I want to build a matrix from series but before that I have to resample those series. However, to avoid processing the whole matrix twice with replace(np.nan, 0.0) I want to append the dataframes to a collecting dataframe and then remove NaN values in one pass.

So instead of

user_activities = user.groupby(["DOC_ACC_DT", "DOC_ACTV_CD"]).agg("sum")["SUM_DOC_CNT"].unstack().resample("1D").replace(np.nan, 0)
df = df.append(user_activities[activity].rename(user_id))

I want

user_activities = user.groupby(["DOC_ACC_DT", "DOC_ACTV_CD"]).agg("sum")["SUM_DOC_CNT"].unstack().resample("1D")
df = df.append(user_activities[activity].rename(user_id))

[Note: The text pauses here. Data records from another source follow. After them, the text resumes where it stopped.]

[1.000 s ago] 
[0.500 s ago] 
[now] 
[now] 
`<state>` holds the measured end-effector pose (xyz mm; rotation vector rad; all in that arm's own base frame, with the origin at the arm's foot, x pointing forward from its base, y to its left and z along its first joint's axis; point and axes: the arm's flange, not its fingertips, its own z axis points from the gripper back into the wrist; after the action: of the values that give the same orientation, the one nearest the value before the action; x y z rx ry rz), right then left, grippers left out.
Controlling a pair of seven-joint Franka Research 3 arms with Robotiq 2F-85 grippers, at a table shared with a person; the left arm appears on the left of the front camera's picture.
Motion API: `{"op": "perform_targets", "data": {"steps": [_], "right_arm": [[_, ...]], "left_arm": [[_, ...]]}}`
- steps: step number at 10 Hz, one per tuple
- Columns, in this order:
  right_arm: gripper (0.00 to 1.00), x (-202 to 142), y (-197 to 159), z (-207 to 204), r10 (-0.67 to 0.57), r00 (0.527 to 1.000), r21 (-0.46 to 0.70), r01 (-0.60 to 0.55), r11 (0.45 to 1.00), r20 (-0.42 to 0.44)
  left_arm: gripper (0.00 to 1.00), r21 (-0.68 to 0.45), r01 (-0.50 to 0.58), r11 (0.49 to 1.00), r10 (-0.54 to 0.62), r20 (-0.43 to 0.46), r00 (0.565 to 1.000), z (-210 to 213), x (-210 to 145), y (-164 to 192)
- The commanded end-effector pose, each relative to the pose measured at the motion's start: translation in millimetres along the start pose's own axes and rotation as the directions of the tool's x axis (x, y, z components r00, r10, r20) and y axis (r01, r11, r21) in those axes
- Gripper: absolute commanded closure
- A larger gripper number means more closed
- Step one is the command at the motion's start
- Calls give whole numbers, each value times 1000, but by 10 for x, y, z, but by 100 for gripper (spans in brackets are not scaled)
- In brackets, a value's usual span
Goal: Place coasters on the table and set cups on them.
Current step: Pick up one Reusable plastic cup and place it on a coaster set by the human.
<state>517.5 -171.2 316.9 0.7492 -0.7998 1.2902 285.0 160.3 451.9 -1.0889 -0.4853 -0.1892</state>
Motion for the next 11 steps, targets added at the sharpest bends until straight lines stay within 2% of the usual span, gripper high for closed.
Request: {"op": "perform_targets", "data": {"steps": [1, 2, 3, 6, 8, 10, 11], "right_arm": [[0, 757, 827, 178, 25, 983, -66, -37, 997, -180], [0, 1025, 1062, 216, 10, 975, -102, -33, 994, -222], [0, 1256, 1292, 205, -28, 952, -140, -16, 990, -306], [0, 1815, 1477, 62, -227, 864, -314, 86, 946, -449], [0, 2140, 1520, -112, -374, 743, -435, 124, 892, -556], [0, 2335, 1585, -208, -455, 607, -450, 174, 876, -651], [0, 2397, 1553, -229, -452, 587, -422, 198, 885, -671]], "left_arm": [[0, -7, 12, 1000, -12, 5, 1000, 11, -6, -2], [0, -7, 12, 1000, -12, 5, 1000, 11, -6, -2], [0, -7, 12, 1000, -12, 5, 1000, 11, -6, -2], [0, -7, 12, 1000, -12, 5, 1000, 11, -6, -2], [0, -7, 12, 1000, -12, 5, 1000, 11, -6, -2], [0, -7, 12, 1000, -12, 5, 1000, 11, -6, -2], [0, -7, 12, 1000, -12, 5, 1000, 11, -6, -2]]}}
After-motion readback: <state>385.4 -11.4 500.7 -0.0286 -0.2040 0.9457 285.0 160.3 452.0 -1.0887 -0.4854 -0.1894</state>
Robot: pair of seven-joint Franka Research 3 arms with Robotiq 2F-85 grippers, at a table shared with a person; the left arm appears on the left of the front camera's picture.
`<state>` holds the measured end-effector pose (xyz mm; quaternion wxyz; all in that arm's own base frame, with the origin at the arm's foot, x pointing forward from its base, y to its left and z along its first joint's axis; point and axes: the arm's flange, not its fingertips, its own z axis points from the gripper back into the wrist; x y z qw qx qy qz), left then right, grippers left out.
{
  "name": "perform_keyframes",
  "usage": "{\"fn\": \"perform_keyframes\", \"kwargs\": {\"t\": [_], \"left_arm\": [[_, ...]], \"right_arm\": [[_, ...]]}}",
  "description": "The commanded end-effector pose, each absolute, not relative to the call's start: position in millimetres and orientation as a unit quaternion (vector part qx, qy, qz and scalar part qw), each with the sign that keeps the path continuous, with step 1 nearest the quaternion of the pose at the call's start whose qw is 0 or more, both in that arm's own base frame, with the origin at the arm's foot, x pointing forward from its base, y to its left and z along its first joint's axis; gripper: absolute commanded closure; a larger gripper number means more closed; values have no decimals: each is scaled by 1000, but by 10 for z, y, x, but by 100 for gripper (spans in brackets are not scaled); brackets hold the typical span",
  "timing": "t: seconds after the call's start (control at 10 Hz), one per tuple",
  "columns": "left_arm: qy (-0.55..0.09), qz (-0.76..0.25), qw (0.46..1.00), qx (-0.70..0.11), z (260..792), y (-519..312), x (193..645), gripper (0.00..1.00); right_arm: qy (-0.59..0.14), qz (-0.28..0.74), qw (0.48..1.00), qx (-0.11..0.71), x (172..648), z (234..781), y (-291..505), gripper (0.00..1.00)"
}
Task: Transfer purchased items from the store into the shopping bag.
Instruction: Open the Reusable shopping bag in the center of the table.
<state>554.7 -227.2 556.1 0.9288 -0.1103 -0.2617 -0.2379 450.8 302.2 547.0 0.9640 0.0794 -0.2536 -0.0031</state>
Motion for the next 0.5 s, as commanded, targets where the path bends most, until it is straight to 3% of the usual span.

but that is not working because user_activities is not a dataframe after resample().

The error suggests that I try apply() but that method expects a parameter:

/usr/local/lib/python2.7/dist-packages/pandas/core/groupby.pyc in _make_wrapper(self, name)
    507                    "using the 'apply' method".format(kind, name,
    508                                                      type(self).__name__))
--> 509             raise AttributeError(msg)
    510 
    511         # need to setup the selection

AttributeError: Cannot access callable attribute 'rename' of 'SeriesGroupBy' objects, try using the 'apply' method

How can I solve this issue?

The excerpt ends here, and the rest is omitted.